Originally posted by Tactics and Endgames
And then play it with reversed colors.(start with Nf3 b3 and then e4 if he plays d5 and c5)
If black gets too greedy you can win his queen for a pawn bishop and rook.
It's called the Norfolk gambit after Claude Bloodgood who was in prison for matricide (killing your mother)
Anyways...It's a great line for blitz, I've won with it plenty of ...[text shortened]... uck.
I'd like to post all the lines here but you'll have to look it up, it's easy though.
Too funny- I have that book. Cool side story: He was in South Mecklenburg State Penitentiary in Virginia, and the prison club played lots of closed tournaments- for obvious reasons.
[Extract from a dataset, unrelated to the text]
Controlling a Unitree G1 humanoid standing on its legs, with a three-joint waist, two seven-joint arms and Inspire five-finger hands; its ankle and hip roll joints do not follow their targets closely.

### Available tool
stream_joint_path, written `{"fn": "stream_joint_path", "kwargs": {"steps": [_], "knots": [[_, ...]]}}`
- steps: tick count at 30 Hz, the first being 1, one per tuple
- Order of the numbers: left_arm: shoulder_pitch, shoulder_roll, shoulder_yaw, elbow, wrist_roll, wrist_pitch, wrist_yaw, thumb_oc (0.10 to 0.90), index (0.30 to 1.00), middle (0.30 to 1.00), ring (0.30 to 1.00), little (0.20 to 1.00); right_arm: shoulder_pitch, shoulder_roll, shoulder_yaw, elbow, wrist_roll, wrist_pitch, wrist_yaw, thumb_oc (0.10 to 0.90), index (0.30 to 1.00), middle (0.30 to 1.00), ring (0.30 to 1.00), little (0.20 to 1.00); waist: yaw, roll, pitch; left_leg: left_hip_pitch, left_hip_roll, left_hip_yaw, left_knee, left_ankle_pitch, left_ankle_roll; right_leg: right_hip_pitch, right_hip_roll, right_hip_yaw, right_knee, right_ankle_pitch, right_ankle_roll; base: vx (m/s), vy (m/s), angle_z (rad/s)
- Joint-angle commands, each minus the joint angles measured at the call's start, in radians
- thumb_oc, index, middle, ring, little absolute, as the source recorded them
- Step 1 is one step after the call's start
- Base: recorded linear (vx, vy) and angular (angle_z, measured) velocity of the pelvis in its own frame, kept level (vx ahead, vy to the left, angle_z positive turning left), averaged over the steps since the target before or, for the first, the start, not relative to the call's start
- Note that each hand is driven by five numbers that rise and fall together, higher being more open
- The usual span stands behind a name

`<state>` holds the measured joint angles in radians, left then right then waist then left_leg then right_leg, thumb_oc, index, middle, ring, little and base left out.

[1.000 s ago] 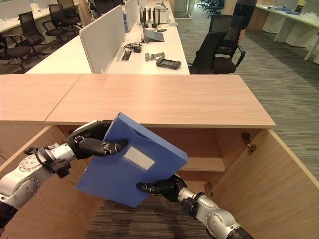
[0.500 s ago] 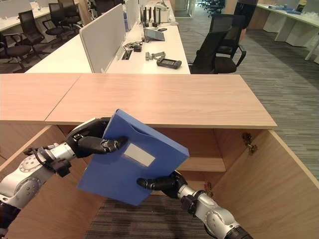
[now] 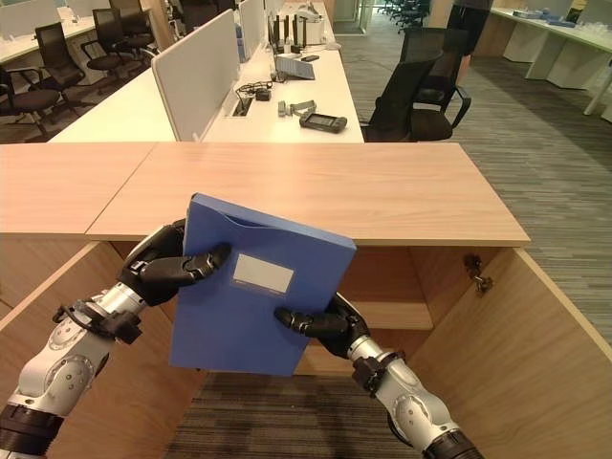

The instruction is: Put the empty folder in the office cabinet

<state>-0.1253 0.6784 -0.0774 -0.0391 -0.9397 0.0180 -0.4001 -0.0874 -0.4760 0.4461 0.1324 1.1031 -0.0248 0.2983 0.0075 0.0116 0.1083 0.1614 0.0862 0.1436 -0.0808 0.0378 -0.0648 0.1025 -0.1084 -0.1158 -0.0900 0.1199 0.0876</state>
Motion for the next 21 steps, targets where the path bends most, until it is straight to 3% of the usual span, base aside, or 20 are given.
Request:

Bloodgood was Master-strength (probably USCF 2200 or so), but because he played in the prison tournaments and never lost, his rating got up into the 2600's, and he qualified for the US Championship one year, until they revised the rules!
Another cool side story: The prison chess club would get new members from time to time (for obvious reasons again!), and their provisional ratings would be artificially high after playing 2600 rated Bloodgood and his equally inflated friends. As a result, the players were all overrated, and the other "regular" clubs in Virginia used to love to challenge the prison club to matches, because it was a great way to go in, play an overrated player, and scarf up a bunch of rating points in a single Saturday afternoon.